Whenever a line in the data holds the string "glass", copy that line.

___ Provided material ___

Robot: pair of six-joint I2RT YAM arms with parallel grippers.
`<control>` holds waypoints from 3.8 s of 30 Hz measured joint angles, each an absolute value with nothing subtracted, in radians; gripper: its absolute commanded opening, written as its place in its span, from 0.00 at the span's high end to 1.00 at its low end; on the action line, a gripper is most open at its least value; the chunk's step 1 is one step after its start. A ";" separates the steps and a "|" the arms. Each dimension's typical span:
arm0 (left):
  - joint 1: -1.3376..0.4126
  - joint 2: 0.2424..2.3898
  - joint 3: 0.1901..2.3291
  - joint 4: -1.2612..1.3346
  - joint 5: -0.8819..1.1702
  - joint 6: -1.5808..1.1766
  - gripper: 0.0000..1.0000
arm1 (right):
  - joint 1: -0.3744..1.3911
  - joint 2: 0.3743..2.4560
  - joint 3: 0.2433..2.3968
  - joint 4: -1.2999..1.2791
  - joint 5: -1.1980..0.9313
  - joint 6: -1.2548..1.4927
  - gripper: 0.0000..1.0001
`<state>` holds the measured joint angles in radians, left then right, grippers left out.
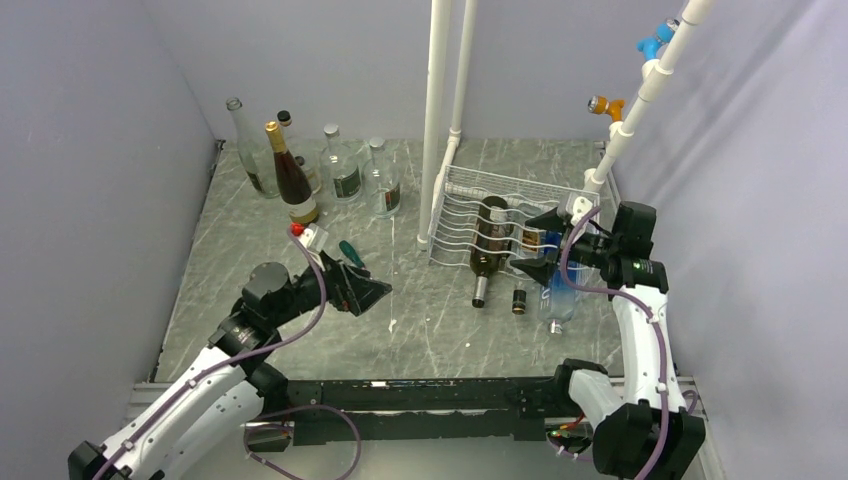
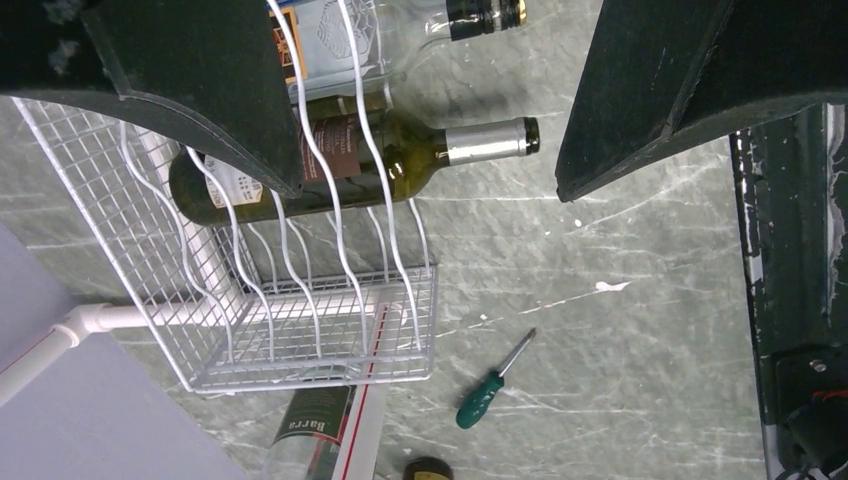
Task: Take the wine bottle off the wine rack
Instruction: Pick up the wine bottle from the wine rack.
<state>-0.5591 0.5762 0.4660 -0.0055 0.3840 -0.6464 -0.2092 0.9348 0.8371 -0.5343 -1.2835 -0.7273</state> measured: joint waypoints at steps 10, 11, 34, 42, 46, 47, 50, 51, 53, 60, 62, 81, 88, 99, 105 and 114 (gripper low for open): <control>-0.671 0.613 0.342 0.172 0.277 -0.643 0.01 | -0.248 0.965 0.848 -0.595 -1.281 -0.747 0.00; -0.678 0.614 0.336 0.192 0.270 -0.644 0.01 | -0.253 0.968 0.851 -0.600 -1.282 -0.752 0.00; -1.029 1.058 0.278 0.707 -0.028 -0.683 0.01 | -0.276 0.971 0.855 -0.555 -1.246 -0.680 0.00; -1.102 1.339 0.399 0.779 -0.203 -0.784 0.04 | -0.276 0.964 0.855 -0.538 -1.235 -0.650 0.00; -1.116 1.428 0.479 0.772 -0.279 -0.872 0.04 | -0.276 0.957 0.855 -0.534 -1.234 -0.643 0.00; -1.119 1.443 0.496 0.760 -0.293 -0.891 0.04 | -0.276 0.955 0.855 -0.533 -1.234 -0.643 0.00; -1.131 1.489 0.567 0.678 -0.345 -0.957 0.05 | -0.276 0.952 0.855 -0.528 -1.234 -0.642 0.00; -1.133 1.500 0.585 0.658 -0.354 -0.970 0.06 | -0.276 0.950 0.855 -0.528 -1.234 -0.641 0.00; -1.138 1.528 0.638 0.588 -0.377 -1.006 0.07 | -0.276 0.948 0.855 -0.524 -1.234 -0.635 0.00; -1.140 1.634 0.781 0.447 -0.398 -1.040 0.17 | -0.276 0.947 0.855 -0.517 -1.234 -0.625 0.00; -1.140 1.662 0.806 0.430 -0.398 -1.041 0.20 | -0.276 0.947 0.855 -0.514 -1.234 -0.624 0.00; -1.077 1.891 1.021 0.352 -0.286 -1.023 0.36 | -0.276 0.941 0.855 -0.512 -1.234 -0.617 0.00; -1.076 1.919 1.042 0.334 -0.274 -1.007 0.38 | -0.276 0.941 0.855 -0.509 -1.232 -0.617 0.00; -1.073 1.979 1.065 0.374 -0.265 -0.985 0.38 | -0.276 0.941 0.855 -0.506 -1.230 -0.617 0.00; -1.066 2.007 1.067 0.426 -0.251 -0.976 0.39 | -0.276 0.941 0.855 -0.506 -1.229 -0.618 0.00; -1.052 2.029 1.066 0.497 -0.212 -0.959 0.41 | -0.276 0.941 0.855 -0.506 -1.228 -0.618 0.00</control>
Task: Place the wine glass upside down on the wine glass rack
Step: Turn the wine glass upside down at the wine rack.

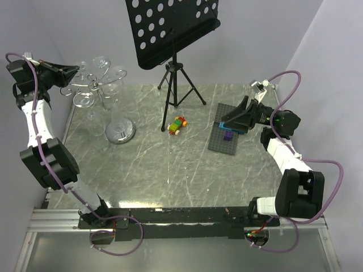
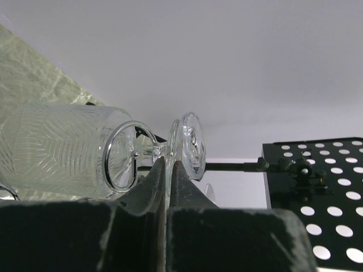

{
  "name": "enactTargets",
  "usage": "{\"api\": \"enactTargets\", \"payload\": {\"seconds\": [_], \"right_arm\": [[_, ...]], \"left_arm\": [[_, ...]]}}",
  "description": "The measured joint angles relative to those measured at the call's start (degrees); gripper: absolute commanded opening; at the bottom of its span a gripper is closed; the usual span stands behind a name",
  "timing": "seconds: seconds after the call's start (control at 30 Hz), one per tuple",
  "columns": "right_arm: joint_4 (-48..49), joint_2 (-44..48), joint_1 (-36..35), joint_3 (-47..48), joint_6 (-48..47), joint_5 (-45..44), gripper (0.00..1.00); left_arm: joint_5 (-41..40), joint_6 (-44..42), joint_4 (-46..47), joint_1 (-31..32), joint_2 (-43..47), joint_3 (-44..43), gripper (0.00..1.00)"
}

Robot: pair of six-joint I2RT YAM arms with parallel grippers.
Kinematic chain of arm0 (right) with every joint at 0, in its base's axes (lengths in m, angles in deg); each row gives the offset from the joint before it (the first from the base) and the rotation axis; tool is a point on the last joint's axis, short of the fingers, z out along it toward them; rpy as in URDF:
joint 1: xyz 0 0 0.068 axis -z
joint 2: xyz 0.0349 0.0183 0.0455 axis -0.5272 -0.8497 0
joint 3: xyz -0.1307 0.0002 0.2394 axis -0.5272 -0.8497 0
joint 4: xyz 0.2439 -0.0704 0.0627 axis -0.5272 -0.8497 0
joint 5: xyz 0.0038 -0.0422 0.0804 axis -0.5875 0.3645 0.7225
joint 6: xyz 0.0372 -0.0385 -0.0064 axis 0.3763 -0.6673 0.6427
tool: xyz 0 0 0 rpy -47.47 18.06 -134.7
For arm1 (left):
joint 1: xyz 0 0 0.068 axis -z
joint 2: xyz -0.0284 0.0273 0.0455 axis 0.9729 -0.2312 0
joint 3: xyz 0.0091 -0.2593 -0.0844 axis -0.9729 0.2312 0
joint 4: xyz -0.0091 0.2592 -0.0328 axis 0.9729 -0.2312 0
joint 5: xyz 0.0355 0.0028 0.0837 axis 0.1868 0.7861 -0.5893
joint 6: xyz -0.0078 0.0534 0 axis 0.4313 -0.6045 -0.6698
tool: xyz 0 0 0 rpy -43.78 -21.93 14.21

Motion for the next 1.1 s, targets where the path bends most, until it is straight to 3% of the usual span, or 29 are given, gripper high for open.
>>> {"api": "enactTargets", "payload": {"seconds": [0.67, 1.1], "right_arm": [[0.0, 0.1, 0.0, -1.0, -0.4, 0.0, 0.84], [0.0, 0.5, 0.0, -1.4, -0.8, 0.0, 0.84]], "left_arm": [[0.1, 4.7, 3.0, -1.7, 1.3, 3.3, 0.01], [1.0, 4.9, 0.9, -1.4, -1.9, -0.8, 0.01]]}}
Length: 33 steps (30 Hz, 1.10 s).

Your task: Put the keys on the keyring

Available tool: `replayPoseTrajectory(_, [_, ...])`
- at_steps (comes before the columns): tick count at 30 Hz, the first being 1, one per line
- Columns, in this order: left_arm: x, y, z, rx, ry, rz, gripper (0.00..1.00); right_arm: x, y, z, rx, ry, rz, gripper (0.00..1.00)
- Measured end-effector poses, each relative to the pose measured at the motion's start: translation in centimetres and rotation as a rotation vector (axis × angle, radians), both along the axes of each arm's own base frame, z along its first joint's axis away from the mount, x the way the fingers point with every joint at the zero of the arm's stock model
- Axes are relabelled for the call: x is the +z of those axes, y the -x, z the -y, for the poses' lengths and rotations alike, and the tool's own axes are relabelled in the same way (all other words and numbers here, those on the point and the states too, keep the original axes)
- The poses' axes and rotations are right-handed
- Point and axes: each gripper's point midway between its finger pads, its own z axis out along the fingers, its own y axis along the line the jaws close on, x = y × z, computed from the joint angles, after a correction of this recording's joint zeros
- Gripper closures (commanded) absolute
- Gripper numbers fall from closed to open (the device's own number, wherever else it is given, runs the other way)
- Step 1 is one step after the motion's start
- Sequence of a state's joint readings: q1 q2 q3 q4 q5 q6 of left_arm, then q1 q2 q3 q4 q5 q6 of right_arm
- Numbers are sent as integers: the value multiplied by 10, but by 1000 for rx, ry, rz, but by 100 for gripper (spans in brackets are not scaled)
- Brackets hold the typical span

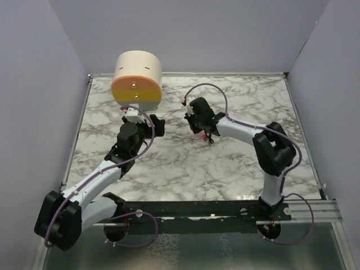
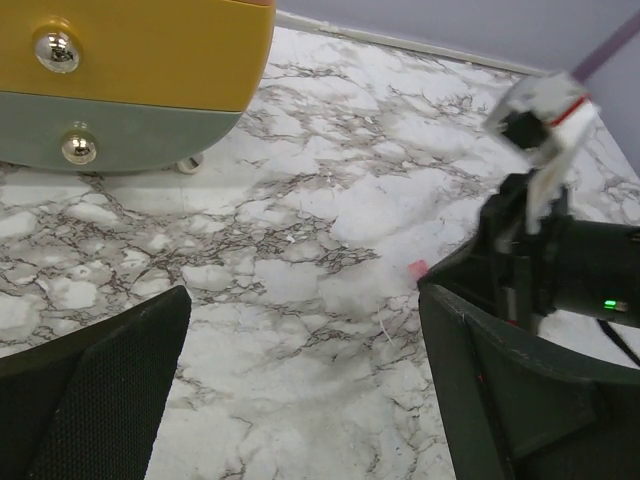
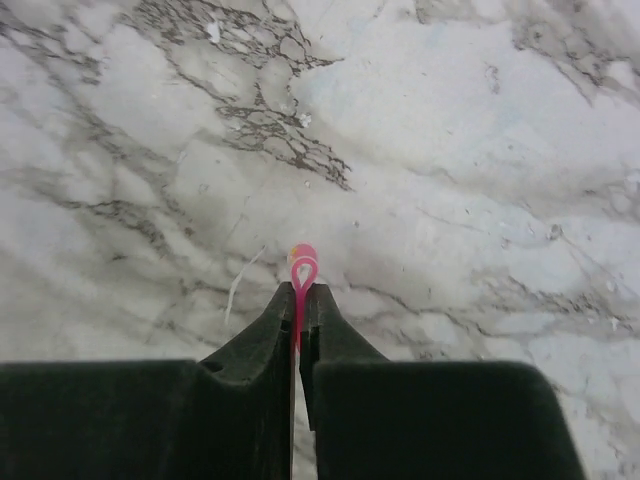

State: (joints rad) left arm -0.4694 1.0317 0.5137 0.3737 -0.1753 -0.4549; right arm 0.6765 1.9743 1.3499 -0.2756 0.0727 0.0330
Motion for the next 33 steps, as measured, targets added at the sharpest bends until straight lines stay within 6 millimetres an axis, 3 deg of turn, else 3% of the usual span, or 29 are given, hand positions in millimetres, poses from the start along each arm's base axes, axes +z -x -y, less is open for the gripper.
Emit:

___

--- Result of this exercise ---
Task: Place the wine glass upside down on the wine glass rack
Step: Turn the wine glass upside down at the wine rack.

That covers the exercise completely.